どういう働きの遺伝子がどれくらい発現しているか、見たいのはmRNA。しかしRNAの大部分はrRNAです。シーケンス前にoliog-dTビーズやらで取り除く操作をおこなっても、全てのrRNAが除去できるわけではありません。
なのでmRNAだけが解析対象なら、dry解析時にもrRNAを取り除く必要があります。例えば、下のSortMeRNAというソフトを使えば簡単にできます。
Kopylova E., Noé L., and Touzet H., 2012, SortMeRNA: fast and accurate filtering of ribosomal RNAs in metatranscriptomic data, Bioinfor., 28 (24), 3211-3217.
ということで自分のRNA-seqデータにSortMeRNAを適用してみました。linux上でダウンロード、インストールすれば簡単に使えます。「indexdb_rna」で既知のrRNAデータのインデックス化をして、そのインデックスをもとに「sortmerna --ref XXXX -- reads XXXXXX --fastx」でrRNAを除去します。
で、結果は…。なんとリード数が除去前の1/10に。めちゃくちゃびっくりしました。Latexのoligo-dTキットでrRNA除去したと思ってたのに…。どうやら、サンプルをもっと薄めてからキットを使わないといけなかったようです。
既往文献を見てもrRNAがそんなに残っているという例は見られないですね。SortMeRNAを使ったRNA-seq論文を見ると、Wang et al. (2016, Plos One, 11(6): e0157656) ではrRNAの割合は3%と報告されていますし、Matra et al. (2016, Genomics Data, 10, 35-37) では除去されたリード数は約25%です。
うわぁ~、ショック。せっかくおこなったRNA-seqが…。
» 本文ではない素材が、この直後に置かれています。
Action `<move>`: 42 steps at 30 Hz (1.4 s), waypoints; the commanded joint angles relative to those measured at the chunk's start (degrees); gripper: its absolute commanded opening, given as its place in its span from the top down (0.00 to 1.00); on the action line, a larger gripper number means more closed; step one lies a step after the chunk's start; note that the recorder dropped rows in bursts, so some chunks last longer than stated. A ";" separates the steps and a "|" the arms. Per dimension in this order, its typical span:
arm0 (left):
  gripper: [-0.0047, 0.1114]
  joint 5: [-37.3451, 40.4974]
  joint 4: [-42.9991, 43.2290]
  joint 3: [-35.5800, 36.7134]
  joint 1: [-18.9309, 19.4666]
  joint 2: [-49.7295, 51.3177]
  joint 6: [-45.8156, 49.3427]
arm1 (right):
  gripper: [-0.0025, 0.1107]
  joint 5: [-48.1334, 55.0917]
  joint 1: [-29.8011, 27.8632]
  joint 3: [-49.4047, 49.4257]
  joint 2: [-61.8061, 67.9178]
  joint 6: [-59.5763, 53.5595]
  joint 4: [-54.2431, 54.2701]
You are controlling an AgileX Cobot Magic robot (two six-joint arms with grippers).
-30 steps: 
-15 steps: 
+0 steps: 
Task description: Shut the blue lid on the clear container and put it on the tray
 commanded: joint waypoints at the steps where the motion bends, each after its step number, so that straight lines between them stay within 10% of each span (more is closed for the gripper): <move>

手伝ってくれた人にも色々申し訳ないです。
(追記2016.12.03)
はやとちりだったかも。
SortMeRNAコマンドでは、「--aligned XXXXX」の引数で指定されるファイルがrRNAの配列で、「--other XXXXXX」で指定されるのがrRNAを除いた配列みたいです。てっきり「--aligned」の方がrRNAを除いた配列かと思ってました。
Takaraのキットを使ったrRNA除去操作の前後でTotal RNA量を吸光度ベースで測っていて、キットによってTotal RNA量は1/100ほどになっていたので、まあ冷静に考えたらrRNAの大半は除去されてますよね…。でもキットの使用量をケチって推奨の値より若干少な目にしていたので不安だったのです。
SortMeRNAで除去した結果については、まだちょっと良く分からない部分があります。検討中。